Task details:
At the line containing "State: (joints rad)", begin retyping, and stop after the last line of the data; add nothing.
Segment Start: Dataset content
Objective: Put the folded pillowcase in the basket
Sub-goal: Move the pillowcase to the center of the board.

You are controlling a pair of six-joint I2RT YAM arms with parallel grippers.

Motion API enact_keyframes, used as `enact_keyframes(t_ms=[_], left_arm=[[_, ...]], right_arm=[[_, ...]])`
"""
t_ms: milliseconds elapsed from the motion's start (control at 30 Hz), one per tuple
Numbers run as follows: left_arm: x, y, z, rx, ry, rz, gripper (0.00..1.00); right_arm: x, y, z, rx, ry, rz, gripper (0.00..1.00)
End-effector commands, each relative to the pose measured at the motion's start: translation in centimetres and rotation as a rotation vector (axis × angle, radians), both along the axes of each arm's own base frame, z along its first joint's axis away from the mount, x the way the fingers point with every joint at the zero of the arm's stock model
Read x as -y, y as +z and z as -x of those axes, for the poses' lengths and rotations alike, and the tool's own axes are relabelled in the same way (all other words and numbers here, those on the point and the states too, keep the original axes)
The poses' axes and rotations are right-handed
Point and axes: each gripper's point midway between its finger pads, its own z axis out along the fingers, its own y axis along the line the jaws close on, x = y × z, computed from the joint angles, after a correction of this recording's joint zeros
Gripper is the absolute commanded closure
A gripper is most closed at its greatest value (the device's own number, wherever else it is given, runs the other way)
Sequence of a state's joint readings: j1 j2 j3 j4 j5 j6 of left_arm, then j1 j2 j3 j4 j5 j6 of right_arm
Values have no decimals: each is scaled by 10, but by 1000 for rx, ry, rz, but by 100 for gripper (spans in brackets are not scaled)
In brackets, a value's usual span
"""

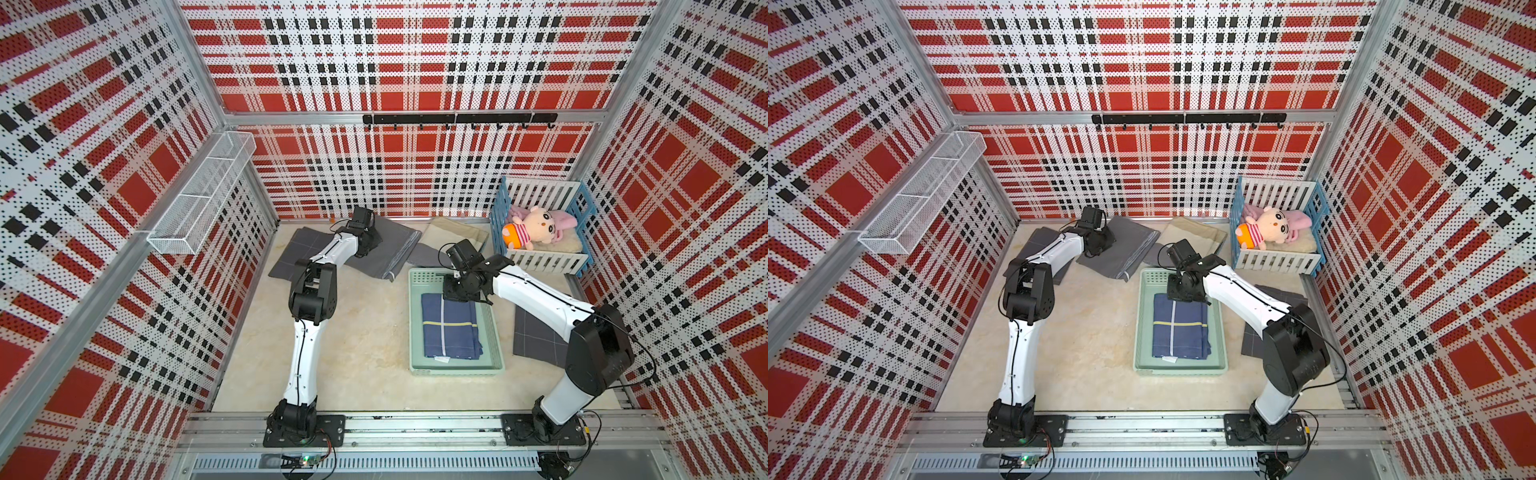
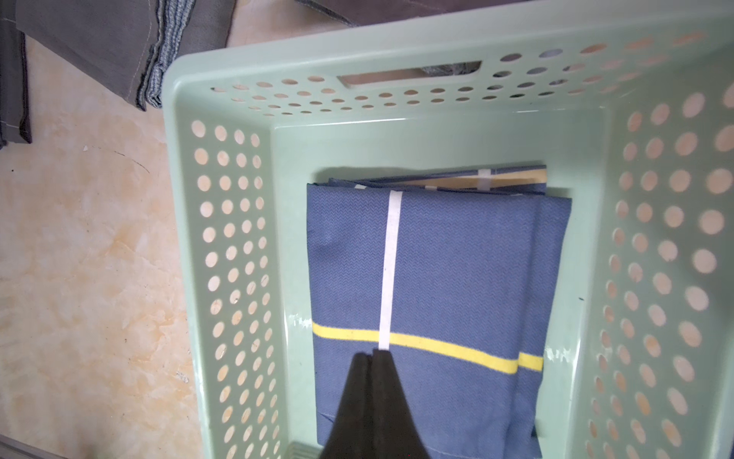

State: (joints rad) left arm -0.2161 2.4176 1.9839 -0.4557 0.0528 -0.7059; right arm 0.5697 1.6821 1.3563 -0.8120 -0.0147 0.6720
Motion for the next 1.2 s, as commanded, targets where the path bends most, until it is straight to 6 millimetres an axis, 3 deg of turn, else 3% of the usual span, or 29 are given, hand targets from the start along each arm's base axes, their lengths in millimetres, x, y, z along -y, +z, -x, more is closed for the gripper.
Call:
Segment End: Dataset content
Reply to the task:
State: (joints rad) left arm -0.2161 2.4176 1.9839 -0.4557 0.0528 -0.7059; right arm 0.5697 1.6821 1.3563 -0.8120 -0.0147 0.6720
Motion for the next 1.2 s, as commanded, targets where the path bends most, until it is straight to 6 millimetres an axis, 3 deg of turn, else 3% of the usual span, or 29 are given, hand targets from the start along each arm's base axes, their lengths in millimetres, x, y, z along -y, +z, -x, more is closed for the gripper.
Call:

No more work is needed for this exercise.